July 4th, 2013 by Peter Scott
In part 2 I introduced TimesTen Columnar Compression and explained that it creates-column value look up tables so a longer data value can be replaced with a short token. If we take a traditional Fact table we have a set of (usually) integer keys and some measures (again most likely numeric). Replace a 2 or 4 bytes long dimension key with a token of the same size will not save space on compression, in fact we use more memory as we also have to store the token look up table that gets created as part of the compression; I don’t think that compression is useful for most fact tables. On the other hand with dimensions we do get repeating longish columns for example many customers live in the city “San Francisco” we can replace the whole string with a single token of two or four bytes. Using Column Groups we could include STATE with CITY to get “San Francisco, California” reduced to single token. Column Groups can also be used where we have multiple attributes at dimension grain. Taking customer again we may have attributes for GENDER, MARITAL STATUS, HOME OWNER FLAG. For the example columns I gave the product of the number of distinct values for each column is under 255 so we could compress these three columns to a single byte value in the dimension table. In my opinion TimesTen Compression is more suited for dimensions than facts.
So far I have only looked at estimated sizes on empty tables. These are just estimates, real sizing and relative performance evaluation comes from the use of representative data loaded into actual TimesTen tables. Having created tables we can look at loading them. We have many options here:
- ttLoadFromOracle – requires TimesTen 220.127.116.11 or higher,
- ttBulkCp – loads data from flat file (similar to SQL/Loader).
- ttImportFromOracle – creates scripts to transfer data (18.104.22.168 or later) – I introduced this in part 2.
- OBIA ETL target changes – supports non-Oracle sources.
- ODI – supports non-Oracle sources.
- Oracle GoldenGate – replicate changes on source system (OBIA data warehouse warehouse tables) to TimesTen.
- Custom code that uses ODBC/JDBC.
- SQLDevloper – Export as insert statements and execute in TimesTen session. Good for quick and dirty on low data volumes.
Old school, but effective, ttBulkCp works well. We spool flat files from our source tables and then use the utility to load the data into TimesTen. If you use SQLDeveloper you will see that ‘ttbulkcp’ is one of the supported export formats. The great thing about using SQL developer is that we can impose a where clause on to the export to move only a subset of data, a great feature if we are only using a slice of data or developing some form of incremental load into TimesTen. As is often the case there are are a few things to watch out for: date formats need to be TimesTen format or we need to supply a Date format mask to the ttBulkCp command and watch out for value limits on any of the native TimesTen data types.
Load From Oracle
The new kid on the block, allows parallel data loading which can be a big advantage for loading large tables.
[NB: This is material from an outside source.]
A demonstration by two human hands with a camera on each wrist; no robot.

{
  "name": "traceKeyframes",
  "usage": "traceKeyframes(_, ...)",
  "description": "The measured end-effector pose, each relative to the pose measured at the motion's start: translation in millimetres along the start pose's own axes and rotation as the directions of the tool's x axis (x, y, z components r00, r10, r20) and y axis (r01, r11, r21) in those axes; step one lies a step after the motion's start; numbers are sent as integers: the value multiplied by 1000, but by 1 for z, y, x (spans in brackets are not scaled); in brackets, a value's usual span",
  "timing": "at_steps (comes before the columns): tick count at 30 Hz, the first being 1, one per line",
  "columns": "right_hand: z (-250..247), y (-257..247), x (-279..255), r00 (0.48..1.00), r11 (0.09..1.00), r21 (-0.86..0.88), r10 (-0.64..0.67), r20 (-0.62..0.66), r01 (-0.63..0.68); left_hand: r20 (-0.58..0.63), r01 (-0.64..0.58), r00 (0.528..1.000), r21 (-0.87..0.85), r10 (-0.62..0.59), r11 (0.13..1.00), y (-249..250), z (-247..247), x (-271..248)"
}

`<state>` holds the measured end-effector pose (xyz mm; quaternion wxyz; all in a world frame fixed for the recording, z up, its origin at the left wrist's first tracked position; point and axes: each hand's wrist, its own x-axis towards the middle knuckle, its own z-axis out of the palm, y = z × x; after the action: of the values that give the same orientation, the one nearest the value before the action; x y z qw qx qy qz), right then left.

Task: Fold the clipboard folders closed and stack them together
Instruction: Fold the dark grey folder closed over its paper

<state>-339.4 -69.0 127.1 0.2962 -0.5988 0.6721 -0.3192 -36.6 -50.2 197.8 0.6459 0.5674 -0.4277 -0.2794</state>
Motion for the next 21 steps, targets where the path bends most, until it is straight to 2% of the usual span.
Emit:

This feature was new in TimesTen 22.214.171.124 and currently does not support columnar compression, it is expected that compression will be available in a subsequent release. Unlike ttBulkCp, ttLoadFromOracle makes a direct connection to the source database base and executes a SQL query to extract the data set required. The ability to define SQL in the select will be especially useful when we develop processes such as data fragmentation or incremental loading.
Data Load Tests
Firstly, let me emphasise that these are not benchmark timings, I am using artificial test data in a fairly small environment; however they give a general indication for what works and what does not.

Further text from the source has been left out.